4

I'm reading in csv-files with in one column a string that should be converted to a datetime. The string is in the form MM/dd/yyyy HH:mm. However when I try to transform this using joda-time, I always get the error:

Exception in thread "main" java.lang.UnsupportedOperationException: Schema for type org.joda.time.DateTime is not supported

I don't know what exactly the problem is...

 val input = c.textFile("C:\\Users\\AAPL.csv").map(_.split(",")).map{p => 
      val formatter: DateTimeFormatter = DateTimeFormat.forPattern("MM/dd/yyyy HH:mm");
      val date: DateTime = formatter.parseDateTime(p(0));
      StockData(date, p(1).toDouble, p(2).toDouble, p(3).toDouble, p(4).toDouble, p(5).toInt, p(6).toInt)
}.toDF()

Anybody who can help?

Rohan Aletty
  • 2,432
  • 1
  • 14
  • 20
Giselle Van Dongen
  • 465
  • 1
  • 9
  • 18

1 Answers1

5

I don't know what exactly the problem is...

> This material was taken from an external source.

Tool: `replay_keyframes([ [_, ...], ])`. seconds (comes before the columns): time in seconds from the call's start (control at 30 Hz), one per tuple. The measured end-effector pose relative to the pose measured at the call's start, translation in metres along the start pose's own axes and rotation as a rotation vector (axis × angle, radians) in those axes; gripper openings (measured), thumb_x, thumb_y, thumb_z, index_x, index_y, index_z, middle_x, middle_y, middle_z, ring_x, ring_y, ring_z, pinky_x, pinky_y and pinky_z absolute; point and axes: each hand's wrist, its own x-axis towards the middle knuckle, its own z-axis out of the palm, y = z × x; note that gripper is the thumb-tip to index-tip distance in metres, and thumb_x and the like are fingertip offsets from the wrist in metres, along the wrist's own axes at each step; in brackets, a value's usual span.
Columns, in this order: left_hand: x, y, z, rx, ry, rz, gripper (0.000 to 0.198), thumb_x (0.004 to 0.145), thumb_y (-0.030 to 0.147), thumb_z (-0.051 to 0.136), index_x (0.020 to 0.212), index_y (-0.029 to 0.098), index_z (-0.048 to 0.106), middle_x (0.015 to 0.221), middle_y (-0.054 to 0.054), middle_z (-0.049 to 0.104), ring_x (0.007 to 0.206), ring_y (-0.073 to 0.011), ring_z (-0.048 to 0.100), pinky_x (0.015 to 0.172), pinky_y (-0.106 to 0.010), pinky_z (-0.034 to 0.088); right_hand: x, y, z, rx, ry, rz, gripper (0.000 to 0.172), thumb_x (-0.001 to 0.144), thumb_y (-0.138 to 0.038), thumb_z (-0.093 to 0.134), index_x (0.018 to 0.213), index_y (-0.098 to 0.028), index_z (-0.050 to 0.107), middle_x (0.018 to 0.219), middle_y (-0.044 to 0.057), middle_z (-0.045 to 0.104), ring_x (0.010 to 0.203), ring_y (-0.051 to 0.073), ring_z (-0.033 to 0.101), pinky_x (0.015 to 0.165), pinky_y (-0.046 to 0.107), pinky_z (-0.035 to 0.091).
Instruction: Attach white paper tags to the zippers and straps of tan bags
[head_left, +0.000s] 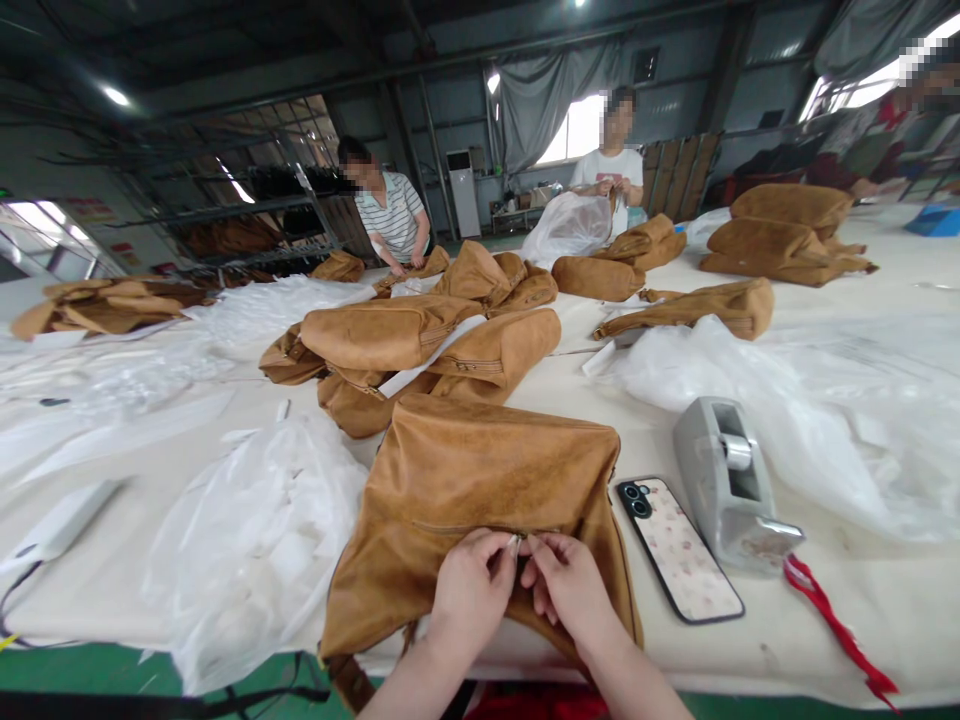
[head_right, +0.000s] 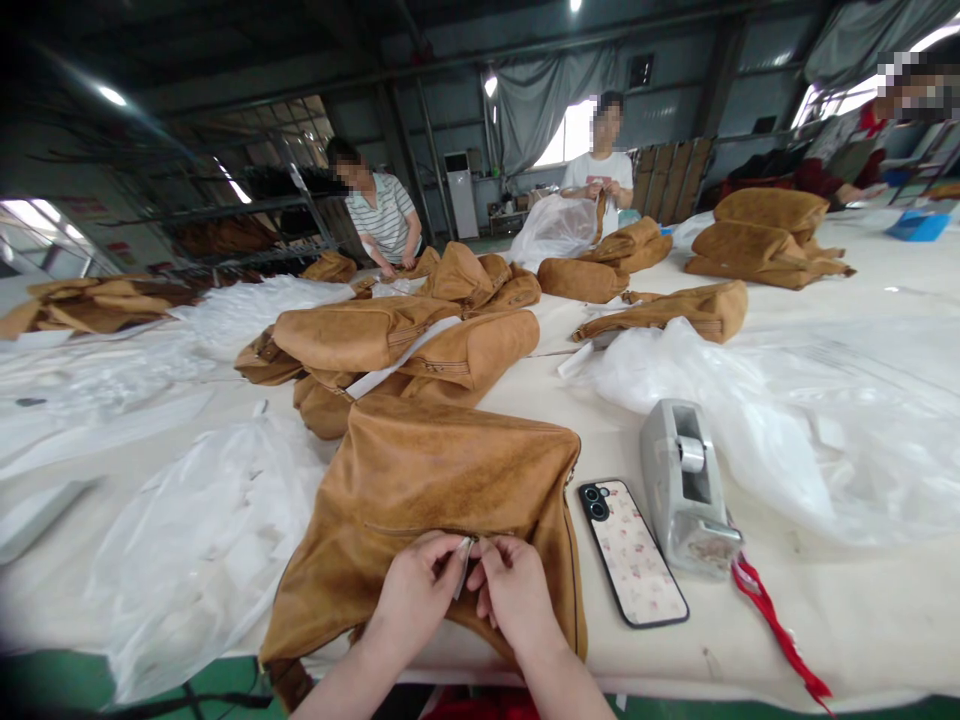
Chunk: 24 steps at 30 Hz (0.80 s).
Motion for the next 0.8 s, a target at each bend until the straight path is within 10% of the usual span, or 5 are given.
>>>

Well, the source of the problem is pretty much described by an error message. Spark SQL doesn't support Joda-Time DateTime as an input. A valid input for a date field is java.sql.Date (see Spark SQL and DataFrame Guide, Data Types for reference).

The simplest solution is to adjust StockData class so it takes java.sql.Data as an argument and replace:

val date: DateTime = formatter.parseDateTime(p(0))

with something like this:

val date: java.sql.Date = new java.sql.Date(
  formatter.parseDateTime(p(0)).getMillis)

or

val date: java.sql.Timestamp = new java.sql.Timestamp(
  formatter.parseDateTime(p(0)).getMillis)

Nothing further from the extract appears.